The evidence presented against Leo in court revolves mostly around Jewish stereotypes. We hear about Leo’s “fancy talk” and his “sweating from every pore,” and we hear testimonies that he had a pattern of inviting underage girls up to his office. Many of these stereotypes felt outlandish to me, but such conspiracies are at the very core of colloquial antisemitism. The idea of “fancy talk” is a dog whistle referring to the perception that Jewish run the world. The pedophile accusations are rooted in what is known as blood libel, a rumor dating back to the Middle Ages that Jewish murder Christian children, then use their blood for ritual purposes like baking matzo.

But in the play, it is not only Jewish who are maligned and abused. The only other person the police considered making a suspect in the murder was a Black man, the night watchman of the pencil factory. In the show, the prosecutor on the case has been instructed to deliver a quick conviction, and he casually states that hanging a Black man “ain’t enough this time.

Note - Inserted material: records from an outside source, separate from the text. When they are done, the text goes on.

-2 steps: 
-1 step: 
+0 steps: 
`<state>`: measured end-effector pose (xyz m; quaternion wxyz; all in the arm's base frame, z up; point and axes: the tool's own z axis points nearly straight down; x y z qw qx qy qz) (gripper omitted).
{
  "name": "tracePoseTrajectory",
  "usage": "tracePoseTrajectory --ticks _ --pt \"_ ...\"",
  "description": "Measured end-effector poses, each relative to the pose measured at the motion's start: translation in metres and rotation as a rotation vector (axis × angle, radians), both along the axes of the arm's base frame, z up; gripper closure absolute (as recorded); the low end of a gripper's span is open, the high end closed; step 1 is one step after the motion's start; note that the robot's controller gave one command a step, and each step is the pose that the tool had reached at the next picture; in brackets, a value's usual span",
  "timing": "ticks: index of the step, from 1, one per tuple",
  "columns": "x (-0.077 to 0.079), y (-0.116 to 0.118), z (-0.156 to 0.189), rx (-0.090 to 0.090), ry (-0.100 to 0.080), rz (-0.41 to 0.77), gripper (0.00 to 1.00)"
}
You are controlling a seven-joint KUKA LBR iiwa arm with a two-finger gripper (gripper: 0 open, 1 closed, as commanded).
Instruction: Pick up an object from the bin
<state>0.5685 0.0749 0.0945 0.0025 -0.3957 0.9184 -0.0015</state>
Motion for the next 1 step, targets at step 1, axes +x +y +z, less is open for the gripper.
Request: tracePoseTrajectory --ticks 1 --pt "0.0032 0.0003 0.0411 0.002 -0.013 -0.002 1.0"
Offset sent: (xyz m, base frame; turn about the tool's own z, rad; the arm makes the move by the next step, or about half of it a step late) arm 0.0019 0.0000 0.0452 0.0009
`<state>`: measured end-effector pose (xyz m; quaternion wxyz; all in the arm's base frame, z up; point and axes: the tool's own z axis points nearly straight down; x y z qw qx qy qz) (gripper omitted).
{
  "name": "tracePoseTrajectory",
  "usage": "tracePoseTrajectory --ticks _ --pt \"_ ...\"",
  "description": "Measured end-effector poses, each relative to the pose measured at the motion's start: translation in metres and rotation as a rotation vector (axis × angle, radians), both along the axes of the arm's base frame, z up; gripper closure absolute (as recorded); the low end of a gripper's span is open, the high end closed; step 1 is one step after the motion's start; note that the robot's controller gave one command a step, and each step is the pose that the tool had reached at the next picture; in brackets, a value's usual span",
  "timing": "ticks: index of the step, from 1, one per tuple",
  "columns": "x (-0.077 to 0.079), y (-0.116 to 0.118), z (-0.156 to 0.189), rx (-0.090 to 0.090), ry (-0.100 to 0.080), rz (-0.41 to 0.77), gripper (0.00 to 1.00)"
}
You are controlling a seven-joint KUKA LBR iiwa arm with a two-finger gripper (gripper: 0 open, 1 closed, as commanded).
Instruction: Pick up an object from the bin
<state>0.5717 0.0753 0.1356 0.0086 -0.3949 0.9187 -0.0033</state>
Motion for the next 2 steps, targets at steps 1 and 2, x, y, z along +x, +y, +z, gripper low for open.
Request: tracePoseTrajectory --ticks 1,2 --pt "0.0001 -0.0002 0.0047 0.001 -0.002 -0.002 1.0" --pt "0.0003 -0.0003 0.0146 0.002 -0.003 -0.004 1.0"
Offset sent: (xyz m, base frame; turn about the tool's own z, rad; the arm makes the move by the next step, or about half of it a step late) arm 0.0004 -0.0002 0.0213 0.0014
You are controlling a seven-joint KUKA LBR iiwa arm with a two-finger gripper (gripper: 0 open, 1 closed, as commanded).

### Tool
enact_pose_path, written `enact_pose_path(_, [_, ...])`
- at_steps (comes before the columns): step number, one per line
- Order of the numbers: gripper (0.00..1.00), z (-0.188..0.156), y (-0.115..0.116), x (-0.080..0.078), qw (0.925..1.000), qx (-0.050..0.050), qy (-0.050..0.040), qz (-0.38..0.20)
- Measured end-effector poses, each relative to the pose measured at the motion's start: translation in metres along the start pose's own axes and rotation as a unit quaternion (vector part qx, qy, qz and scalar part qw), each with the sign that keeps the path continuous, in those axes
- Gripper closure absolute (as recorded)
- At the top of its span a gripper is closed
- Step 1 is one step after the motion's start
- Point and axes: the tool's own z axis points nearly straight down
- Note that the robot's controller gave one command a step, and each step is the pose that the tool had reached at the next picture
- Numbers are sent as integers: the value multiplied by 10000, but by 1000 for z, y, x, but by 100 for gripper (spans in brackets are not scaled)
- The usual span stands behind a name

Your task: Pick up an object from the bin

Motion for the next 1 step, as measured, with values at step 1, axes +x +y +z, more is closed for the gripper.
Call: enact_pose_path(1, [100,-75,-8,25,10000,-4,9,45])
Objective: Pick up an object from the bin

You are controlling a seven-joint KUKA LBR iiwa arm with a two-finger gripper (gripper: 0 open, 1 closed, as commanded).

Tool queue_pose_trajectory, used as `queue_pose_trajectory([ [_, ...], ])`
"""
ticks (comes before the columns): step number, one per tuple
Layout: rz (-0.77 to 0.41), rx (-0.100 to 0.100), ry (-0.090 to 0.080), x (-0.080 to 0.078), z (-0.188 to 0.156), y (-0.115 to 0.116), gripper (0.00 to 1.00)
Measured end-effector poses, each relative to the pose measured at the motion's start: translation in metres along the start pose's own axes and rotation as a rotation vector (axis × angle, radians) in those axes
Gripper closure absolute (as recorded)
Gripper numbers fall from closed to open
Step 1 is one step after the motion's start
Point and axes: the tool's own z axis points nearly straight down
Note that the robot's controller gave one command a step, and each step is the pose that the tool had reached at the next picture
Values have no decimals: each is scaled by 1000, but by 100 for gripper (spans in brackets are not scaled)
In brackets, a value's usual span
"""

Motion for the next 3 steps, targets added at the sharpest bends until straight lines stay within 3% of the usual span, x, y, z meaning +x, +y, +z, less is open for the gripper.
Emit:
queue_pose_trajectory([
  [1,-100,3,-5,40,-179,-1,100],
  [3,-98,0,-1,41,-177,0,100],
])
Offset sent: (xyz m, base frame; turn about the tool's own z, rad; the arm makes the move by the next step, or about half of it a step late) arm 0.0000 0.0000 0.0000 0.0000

We gotta do better.” He knows that pinning the crime on a Jewish man will cast the outcome in a different light than pinning it on a Black man: He can knock the Jewish man down a peg, whereas the Black man’s social status has no farther to fall. In the layered storytelling of “Parade,” we can see how antisemitism and racism are integrally connected and how white people in power are incentivized to pit minorities against one another, using racism to provide convenient scapegoats and the illusion of law and order.

Minnie — Minola McKnight, played by the incomparable Danielle Lee Greaves — is the Franks’ Black housekeeper. She’s built a relationship with Lucille over years, becoming her confidante. But Minnie testifies against Leo, offering evidence we later learn was fabricated by the prosecution. It is a damning moment, both because it leads to Leo’s indictment and because it forces the audience to reckon with how the criminal justice system fails to protect all of those without power.

“Parade” was first produced on Broadway in 1998 and Michael Arden, who directed the 2023 production, understands that successfully reviving a musical requires purposeful reinvention. Throughout the process, he has led with beautiful intention around making those who were underrepresented in 1913 (or 2023) a stronger and more active presence. Among my favorite moments in the show is one of the last: Minnie and Lucille, reconciled, center stage, singing softly under a parasol together. A Black woman and a Jewish woman, undone by the same system, having a picnic.